(How can it be Wednesday already? Those dragons are taking it out of me. All the more reason to write. Moving on….)
Last week was Tornado A’s first day of school. I was a nervous wreck. Not because I thought he would cry and never let me go, but because I was sure he would run off without a backward glance.
The week before, the school held an open house for the children to meet each other and the teachers. As soon as we were in the classroom, Tornado A let go of my hand and ran over to the toys. He was quick to engage other children in play. I just stood back and watched him. I was amused by the other parents because many were first-timers. I could tell because they hovered around their children, trying to play with their children, introducing their children to other children, trying to get their children to play with other children.

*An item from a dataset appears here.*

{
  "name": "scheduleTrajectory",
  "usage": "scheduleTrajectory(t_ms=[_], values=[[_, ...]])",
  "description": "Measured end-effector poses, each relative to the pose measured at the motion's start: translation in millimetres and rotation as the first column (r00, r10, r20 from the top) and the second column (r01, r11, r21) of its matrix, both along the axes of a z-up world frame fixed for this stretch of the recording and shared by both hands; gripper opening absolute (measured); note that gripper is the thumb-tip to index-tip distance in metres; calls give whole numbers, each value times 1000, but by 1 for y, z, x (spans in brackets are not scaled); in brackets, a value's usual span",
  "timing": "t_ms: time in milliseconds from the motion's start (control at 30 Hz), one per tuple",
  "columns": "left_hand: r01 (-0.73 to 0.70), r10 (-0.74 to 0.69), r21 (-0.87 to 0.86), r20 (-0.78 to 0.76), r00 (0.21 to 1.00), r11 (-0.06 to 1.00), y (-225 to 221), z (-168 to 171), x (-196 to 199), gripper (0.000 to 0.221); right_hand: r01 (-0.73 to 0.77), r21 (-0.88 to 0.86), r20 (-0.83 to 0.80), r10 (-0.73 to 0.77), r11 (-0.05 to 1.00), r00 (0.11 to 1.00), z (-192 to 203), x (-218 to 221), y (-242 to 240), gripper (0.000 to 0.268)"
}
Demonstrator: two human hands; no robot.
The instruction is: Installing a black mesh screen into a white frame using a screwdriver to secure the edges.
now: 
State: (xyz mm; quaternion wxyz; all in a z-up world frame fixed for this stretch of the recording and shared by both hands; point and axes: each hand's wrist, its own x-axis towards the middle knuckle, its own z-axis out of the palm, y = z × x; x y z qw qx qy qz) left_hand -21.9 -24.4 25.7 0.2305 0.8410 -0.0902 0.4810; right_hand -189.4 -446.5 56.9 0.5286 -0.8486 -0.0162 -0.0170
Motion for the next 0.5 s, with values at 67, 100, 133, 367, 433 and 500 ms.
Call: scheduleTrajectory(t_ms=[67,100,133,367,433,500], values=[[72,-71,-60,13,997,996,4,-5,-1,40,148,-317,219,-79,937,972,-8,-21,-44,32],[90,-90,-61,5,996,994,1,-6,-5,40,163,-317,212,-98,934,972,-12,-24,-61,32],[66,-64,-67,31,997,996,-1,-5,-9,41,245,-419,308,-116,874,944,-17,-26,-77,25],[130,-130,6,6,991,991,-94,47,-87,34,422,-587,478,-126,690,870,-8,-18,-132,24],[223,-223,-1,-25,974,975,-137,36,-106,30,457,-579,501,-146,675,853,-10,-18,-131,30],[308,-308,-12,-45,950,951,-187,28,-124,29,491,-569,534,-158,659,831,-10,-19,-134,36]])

“He’s ready,” said the teacher. A woman who had worked in the office for all the years I had brought my boys to this school.

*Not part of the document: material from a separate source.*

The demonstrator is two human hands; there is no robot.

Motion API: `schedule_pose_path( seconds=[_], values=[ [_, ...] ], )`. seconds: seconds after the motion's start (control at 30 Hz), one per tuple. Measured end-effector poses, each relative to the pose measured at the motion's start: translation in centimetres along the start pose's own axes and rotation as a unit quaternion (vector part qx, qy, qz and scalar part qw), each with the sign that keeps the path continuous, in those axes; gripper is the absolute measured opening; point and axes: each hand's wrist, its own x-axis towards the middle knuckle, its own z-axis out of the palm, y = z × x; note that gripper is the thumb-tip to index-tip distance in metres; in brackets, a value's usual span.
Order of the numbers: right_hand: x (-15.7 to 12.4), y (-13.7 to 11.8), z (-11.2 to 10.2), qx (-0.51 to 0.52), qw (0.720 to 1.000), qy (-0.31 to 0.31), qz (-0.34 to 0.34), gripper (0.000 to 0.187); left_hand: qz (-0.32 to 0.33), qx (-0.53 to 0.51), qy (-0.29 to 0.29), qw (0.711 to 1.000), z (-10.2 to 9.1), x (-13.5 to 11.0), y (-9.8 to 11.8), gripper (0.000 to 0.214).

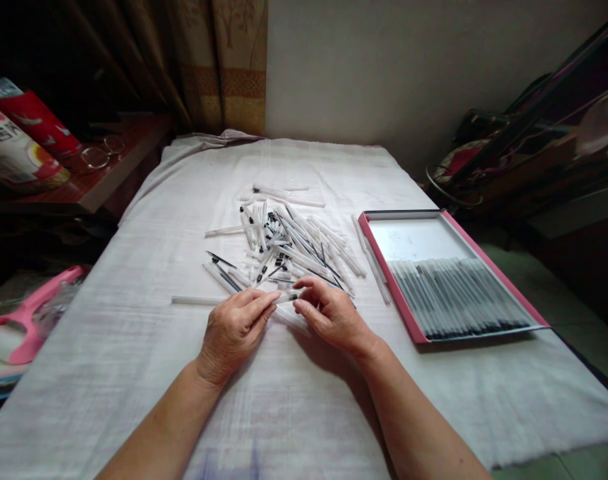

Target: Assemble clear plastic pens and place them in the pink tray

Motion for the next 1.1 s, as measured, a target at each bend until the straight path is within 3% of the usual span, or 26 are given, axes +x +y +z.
schedule_pose_path(
  seconds=[0.13, 0.37, 0.8, 0.97, 1.1],
  values=[
    [0.0, 0.0, 0.0, 0.0, 1.0, 0.002, -0.006, 0.006, -0.001, 0.001, 0.002, 1.0, 0.0, -0.1, -0.1, 0.024],
    [0.0, -0.1, 0.0, -0.011, 1.0, -0.006, -0.004, 0.012, 0.0, -0.004, 0.0, 1.0, 0.0, -0.1, -0.1, 0.023],
    [0.0, -0.2, 0.1, -0.025, 1.0, 0.004, -0.01, 0.007, -0.002, -0.006, 0.005, 1.0, 0.1, -0.2, -0.2, 0.023],
    [0.1, -0.1, 0.5, 0.013, 0.999, 0.034, 0.002, 0.007, 0.0, 0.047, 0.046, 0.998, -0.4, 0.2, 0.1, 0.021],
    [0.4, 0.4, 0.4, 0.09, 0.988, 0.123, 0.037, 0.011, -0.032, 0.049, 0.109, 0.992, -0.9, 0.4, 0.6, 0.022]
  ],
)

“And I’m not,” I said with a sigh.
“You’ll be fine.”
“I know. But that’s my baby.”
We watched Tornado A for a few minutes.
“He certainly is comfortable.”
“He’s bright too. So good luck.” I smiled at the teacher. She gave me an uncertain smile before being pulled away by a first-timer.
So when the first day happened, Tornado A was ready. He was more than ready. He was waiting. “I go to school?!”
“Yes, and you won’t see Mommy for a long time. Won’t that be fun? Not seeing Mommy?” said the oldest child. I wanted to spray him with a water gun.
“It’s going to be your first day. You’re going to have so much fun at school!” I answered, shooting a don’t-you-dare-mess-with-your-brother look at Tornado E.
And after we dropped off the older boys, staying for the assembly, Tornado A wanted to be off, begging me to leave so he could go to school. Finally I relented. So we were going to be ten minutes early. No big deal, right?
Then as I was about to make my left turn into the school parking lot, Tornado A vomited and vomited and vomited. So instead of making my left turn, I did a U-turn and raced for home, five minutes down the street. As soon as I was parked and out of the car, I yanked Tornado A out and tore off his clothes, whispering reassurances as he kept repeated “I threw up!” I raced him upstairs and ran a quick bubble bath. As the water ran, I ran downstairs and yanked the car seat out, which was the only thing he tagged other than his clothes. I plopped Tornado A into the bath. I raced to get clothes for him. I got him crackers and some juice. I scrubbed him off. I dried him off. I dressed him and ran him downstairs. I placed him in his brother’s seat and said a prayer. Hell, it was what I had at his age, and my mom drove a tiny two-door. I got him back to school five minutes late.
I sent him into the class, explaining to the assistant teacher. I grabbed a quick kiss and nudged him into the room. I did it.
And I returned to an empty house. With vomit-filled clothes and car seat. Awesome.
And when I picked Tornado A up a few hours later, he ran to me. I picked him up. I wanted to say, “Did you miss me?!”
But instead, I said, “How was your day?”
Tornado A smiled and said, “This school is awesome!”